■ Task to carry out ■
Which lines in the listing below contain "picture"? Copy each of them.

■ Material to process ■
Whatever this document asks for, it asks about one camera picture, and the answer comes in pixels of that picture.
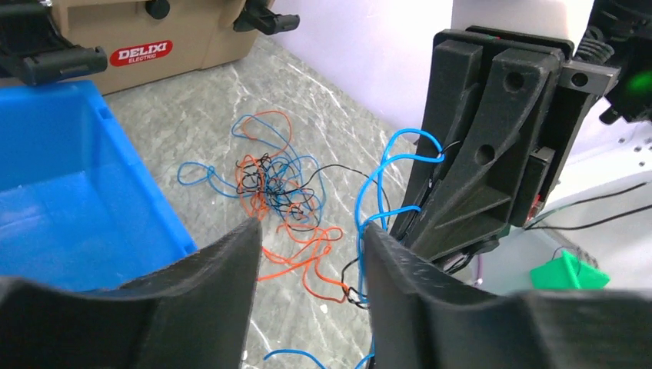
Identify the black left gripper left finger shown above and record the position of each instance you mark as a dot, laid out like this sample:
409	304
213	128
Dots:
191	314

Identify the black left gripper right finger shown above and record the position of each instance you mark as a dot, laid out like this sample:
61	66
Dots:
424	318

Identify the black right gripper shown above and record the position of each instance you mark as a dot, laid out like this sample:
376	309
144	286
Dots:
507	107

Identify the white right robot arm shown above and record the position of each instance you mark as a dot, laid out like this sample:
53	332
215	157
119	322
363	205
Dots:
616	34

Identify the green plastic bin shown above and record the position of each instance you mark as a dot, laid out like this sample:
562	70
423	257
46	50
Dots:
567	272

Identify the blue two-compartment plastic bin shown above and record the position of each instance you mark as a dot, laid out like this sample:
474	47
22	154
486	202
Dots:
79	209

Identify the tan plastic toolbox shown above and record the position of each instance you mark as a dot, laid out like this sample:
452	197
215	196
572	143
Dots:
120	44

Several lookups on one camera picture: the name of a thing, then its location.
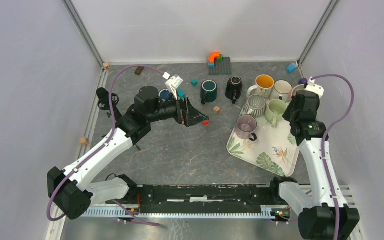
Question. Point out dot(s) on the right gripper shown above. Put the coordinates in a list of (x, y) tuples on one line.
[(286, 114)]

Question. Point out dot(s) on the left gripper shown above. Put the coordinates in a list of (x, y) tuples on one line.
[(187, 114)]

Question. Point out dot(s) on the pink mug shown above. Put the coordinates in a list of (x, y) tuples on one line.
[(294, 91)]

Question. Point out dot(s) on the light green mug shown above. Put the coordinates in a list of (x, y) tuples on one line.
[(274, 111)]

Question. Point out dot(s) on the dark green mug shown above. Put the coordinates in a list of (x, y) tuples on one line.
[(208, 91)]

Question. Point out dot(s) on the cream white mug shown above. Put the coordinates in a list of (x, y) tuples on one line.
[(281, 91)]

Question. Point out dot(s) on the navy blue mug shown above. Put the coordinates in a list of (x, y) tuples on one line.
[(165, 95)]

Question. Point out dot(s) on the white floral mug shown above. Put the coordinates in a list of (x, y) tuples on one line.
[(263, 86)]

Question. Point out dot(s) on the white ribbed mug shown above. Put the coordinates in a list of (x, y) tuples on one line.
[(255, 106)]

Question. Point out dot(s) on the mauve purple mug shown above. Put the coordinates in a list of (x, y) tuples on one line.
[(245, 128)]

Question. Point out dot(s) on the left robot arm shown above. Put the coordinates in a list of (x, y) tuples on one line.
[(71, 189)]

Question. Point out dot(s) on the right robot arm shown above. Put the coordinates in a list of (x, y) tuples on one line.
[(326, 214)]

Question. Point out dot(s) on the black mug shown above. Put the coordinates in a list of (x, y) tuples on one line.
[(234, 89)]

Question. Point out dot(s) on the small wooden cube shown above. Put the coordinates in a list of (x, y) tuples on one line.
[(217, 109)]

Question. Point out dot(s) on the teal block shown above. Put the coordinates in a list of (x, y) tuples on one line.
[(180, 93)]

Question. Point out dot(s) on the purple and red block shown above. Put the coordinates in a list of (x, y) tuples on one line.
[(303, 81)]

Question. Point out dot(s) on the teal cube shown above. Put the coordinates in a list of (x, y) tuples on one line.
[(194, 82)]

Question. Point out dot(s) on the light blue block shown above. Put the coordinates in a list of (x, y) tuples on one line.
[(292, 67)]

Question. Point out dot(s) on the grey lego baseplate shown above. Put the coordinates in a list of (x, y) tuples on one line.
[(223, 67)]

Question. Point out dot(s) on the floral leaf tray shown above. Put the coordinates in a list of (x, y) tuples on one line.
[(275, 149)]

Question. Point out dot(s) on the green lego brick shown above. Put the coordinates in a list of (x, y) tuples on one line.
[(219, 58)]

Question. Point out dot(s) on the orange curved lego piece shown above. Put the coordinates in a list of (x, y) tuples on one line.
[(213, 56)]

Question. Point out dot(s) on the brown block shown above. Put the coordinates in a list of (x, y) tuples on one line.
[(139, 70)]

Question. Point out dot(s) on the corner wooden cube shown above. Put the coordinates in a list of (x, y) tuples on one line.
[(106, 66)]

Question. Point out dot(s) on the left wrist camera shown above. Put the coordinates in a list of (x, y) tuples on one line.
[(172, 83)]

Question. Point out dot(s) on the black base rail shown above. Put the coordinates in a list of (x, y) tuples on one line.
[(204, 199)]

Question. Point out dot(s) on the wooden cube by rail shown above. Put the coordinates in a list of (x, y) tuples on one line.
[(83, 141)]

■ Task result ■
Whatever this document asks for, it asks about one camera picture, and the answer comes in pixels of that picture.
Several lookups on one camera picture: the name of a thing, then its location.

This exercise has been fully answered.